Background information
- Origin: San Francisco Bay Area
- Genres: Rock
- Years active: 2018–2025
- Label: Third Man
- Past members: Bob Weir; Don Was; Jay Lane; Jeff Chimenti;
- Website: bobweir.net

= Wolf Bros =

Rock band (2018–2025)

Wolf Bros – also known as Bob Weir & Wolf Bros or Bobby Weir & Wolf Bros – was a rock band led by former Grateful Dead guitarist and singer Bob Weir. The band played some Grateful Dead songs along with other roots rock music.

== History ==
Wolf Bros formed in 2018 as a trio, with Bob Weir on guitar and vocals, Don Was on double bass, and Jay Lane on drums. Billed as Bob Weir & Wolf Bros, they toured the U.S. with 19 concerts in the fall of that year. In the spring of 2019, they played another concert tour with 20 more shows. In the spring of 2020, the band began a 22-date tour, which was cancelled partway through due to the COVID-19 pandemic.

On New Year's Eve 2020, Bob Weir & Wolf Bros, with Jeff Chimenti on keyboards and Greg Leisz on pedal steel guitar, livestreamed a concert from TRI Studios. The band played several more shows at TRI Studios in the spring of 2021, with an expanded lineup including Chimenti, Leisz, and a horn and string section called the Wolfpack, with Brian Switzer on trumpet, Adam Theis on tenor trombone, Sheldon Brown on tenor and alto saxophone, clarinet, bass clarinet, flute and bass flute, Mads Tolling on violin, and Alex Kelly on cello.

In June 2021, the band, now billed as Bobby Weir & Wolf Bros, performed four concerts in Colorado, and in July they played one show in California.

On February 18, 2022, the band released an album of recordings from the June 2021 concerts titled Live in Colorado, on CD, vinyl, and digital formats.

Bobby Weir & Wolf Bros, accompanied by the Wolfpack, played a spring 2022 concert tour with a lineup including Barry Sless on pedal steel guitar.

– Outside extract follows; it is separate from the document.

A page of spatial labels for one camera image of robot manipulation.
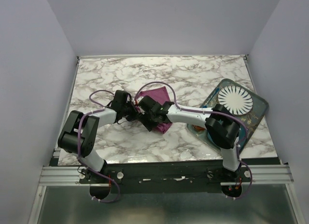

The band played a fall 2022 concert tour of 21 shows in 13 cities, with the quartet again accompanied by Barry Sless and the Wolfpack.

A second album of recordings from the June 2021 concerts, Live in Colorado Vol. 2, was released on October 7, 2022.

Bobby Weir & Wolf Bros, along with Barry Sless and the Wolfpack, toured the U.S. in February and March 2023.

Wolf Bros performed a number of concerts in 2023, 2024, and 2025.

Bob Weir died in January 2026.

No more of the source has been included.